Pembedaan soal legitimate dan tidak adalah penting, sebab bila hanya bersandar pada tindakan aktor, kebijakan politik akan selalu menemui jalan buntu karena konflik kepentingan permanen terjadi di antara aktor politik. Pertarungan akan selalu mendekati situasi zero-sum, yang kuat selalu memenangi pertarungan dan pihak lemah selalu menjadi korban. Pertempuran politik semacam itu sering kali menghiasi panggung politik kita. Ketika konflik di kalangan elite terjadi, bawahan atau rakyat selalu menjadi korban. Derajat relativitas otonomi aktor atau agensi di hadapan struktur relasi-relasi kekuasaan di sini sangat menentukan.

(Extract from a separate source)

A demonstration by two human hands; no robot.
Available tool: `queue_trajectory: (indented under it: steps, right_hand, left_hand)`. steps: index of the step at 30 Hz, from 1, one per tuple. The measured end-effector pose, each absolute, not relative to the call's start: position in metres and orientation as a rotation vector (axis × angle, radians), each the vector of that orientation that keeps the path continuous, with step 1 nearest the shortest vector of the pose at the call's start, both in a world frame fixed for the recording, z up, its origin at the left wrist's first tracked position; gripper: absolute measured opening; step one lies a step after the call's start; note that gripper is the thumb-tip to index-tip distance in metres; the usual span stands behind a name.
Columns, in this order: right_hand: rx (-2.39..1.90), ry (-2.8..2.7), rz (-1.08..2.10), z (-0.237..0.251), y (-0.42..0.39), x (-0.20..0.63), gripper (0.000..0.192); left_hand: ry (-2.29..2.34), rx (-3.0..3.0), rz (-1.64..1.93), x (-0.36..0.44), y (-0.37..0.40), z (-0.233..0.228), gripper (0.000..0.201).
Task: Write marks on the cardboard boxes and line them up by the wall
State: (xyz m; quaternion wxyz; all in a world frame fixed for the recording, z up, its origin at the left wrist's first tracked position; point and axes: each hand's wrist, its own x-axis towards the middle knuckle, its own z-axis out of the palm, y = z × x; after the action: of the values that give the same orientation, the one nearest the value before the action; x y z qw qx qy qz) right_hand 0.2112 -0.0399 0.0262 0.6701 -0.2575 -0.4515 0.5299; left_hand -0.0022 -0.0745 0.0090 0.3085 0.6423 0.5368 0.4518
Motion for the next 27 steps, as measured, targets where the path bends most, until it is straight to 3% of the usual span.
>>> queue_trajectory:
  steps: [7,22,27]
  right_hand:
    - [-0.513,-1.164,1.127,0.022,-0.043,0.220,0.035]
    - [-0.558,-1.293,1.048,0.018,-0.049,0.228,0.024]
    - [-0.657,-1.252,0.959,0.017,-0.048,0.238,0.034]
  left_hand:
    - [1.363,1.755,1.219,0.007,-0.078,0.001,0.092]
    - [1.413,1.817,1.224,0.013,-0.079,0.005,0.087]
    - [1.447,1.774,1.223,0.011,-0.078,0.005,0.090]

Ketika terjadi konflik dalam penentuan kebijakan, pemegang otoritas secara dominatif tak jarang melakukan berbagai manipulasi politik sehingga bawahan atau rakyat menjadi korban dan memikul beban impitan dominasi pemegang otoritas. Sistem demokrasi menyadari konflik politik permanen ini dengan segala impitan dominasi yang ditimbulkan. Karena itu, dalam sistem demokrasi, penentuan kebijakan selalu harus dimintai pertanggungjawaban. Ini dilakukan bukan hanya pada aktor atau agensi penentu kebijakan, tetapi juga akuntabilitas substansial dan proses penentuan kebijakan.
Kita bertekad menegakkan kehidupan politik demokratis. Dalam kasus Century tak terkecuali, harus ada pertanggungjawaban secara demokratis. Bukan hanya aktor penentu kebijakan, tetapi juga pertanggungjawaban substansi materi kebijakan dan proses penentuan kebijakan.